What you are asked to do.
Would you find each line in the entries below with the string "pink" and copy it?

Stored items
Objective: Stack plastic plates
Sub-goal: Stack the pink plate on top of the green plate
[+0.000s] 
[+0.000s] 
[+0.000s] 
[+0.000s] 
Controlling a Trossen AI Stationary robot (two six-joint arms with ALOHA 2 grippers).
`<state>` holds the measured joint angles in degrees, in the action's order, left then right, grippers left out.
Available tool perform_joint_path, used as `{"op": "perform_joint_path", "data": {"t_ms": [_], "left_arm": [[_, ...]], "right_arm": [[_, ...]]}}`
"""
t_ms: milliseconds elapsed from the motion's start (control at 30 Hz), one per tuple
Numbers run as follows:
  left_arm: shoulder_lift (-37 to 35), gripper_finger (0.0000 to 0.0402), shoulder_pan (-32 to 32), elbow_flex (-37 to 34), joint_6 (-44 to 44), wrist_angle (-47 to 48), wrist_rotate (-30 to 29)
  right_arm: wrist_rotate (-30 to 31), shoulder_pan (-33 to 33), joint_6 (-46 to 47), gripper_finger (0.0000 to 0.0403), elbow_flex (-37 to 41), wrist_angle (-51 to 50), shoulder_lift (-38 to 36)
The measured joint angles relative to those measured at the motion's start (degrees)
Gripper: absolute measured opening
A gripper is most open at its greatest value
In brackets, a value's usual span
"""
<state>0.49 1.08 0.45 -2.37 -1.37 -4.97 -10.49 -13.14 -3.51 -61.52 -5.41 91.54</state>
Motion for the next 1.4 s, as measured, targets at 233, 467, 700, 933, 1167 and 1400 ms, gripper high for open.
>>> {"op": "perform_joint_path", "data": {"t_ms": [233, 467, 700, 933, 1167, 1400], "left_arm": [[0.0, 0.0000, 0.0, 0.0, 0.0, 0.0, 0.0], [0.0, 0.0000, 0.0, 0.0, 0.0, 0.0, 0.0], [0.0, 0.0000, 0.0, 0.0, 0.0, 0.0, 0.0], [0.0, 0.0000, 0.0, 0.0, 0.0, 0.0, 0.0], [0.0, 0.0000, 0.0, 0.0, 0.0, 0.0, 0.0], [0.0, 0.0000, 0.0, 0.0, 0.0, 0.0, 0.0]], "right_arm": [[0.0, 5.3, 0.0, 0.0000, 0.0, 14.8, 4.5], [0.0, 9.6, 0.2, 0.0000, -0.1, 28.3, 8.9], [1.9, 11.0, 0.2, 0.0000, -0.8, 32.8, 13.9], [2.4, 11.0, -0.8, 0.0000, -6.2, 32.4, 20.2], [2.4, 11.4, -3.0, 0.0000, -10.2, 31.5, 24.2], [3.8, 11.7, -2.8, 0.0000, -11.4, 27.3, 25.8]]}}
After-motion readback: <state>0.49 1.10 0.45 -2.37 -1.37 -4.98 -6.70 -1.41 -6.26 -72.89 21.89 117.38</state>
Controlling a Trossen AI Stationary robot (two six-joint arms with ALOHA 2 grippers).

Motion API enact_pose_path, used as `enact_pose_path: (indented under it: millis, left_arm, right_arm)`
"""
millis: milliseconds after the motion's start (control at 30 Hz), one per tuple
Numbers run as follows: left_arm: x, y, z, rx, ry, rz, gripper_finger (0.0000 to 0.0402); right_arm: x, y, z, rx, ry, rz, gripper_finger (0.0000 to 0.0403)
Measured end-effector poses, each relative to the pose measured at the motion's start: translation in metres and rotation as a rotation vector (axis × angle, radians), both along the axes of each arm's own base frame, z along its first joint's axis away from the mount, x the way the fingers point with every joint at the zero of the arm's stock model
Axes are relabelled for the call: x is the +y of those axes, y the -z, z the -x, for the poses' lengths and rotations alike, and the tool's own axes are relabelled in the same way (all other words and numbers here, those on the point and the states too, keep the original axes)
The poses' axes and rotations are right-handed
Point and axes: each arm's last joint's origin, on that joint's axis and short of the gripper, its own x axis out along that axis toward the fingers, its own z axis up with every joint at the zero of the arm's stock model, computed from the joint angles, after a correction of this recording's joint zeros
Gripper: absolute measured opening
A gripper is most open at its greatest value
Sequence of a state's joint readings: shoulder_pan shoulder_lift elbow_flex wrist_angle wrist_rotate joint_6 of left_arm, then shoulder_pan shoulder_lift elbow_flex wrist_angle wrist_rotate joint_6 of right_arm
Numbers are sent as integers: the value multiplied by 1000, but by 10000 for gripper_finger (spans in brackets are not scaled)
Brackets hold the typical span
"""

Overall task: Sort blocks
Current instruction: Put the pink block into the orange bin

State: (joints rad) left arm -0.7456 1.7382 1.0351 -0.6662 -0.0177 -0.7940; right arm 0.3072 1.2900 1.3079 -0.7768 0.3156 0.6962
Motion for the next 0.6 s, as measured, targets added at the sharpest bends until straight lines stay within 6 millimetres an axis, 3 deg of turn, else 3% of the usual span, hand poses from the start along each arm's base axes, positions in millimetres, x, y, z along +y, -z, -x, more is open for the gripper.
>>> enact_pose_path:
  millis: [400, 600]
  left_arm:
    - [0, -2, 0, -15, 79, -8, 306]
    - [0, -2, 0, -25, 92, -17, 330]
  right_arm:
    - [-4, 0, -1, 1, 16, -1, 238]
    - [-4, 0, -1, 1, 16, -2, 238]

Result of the exercise.
Sub-goal: Stack the pink plate on top of the green plate
Current instruction: Put the pink block into the orange bin

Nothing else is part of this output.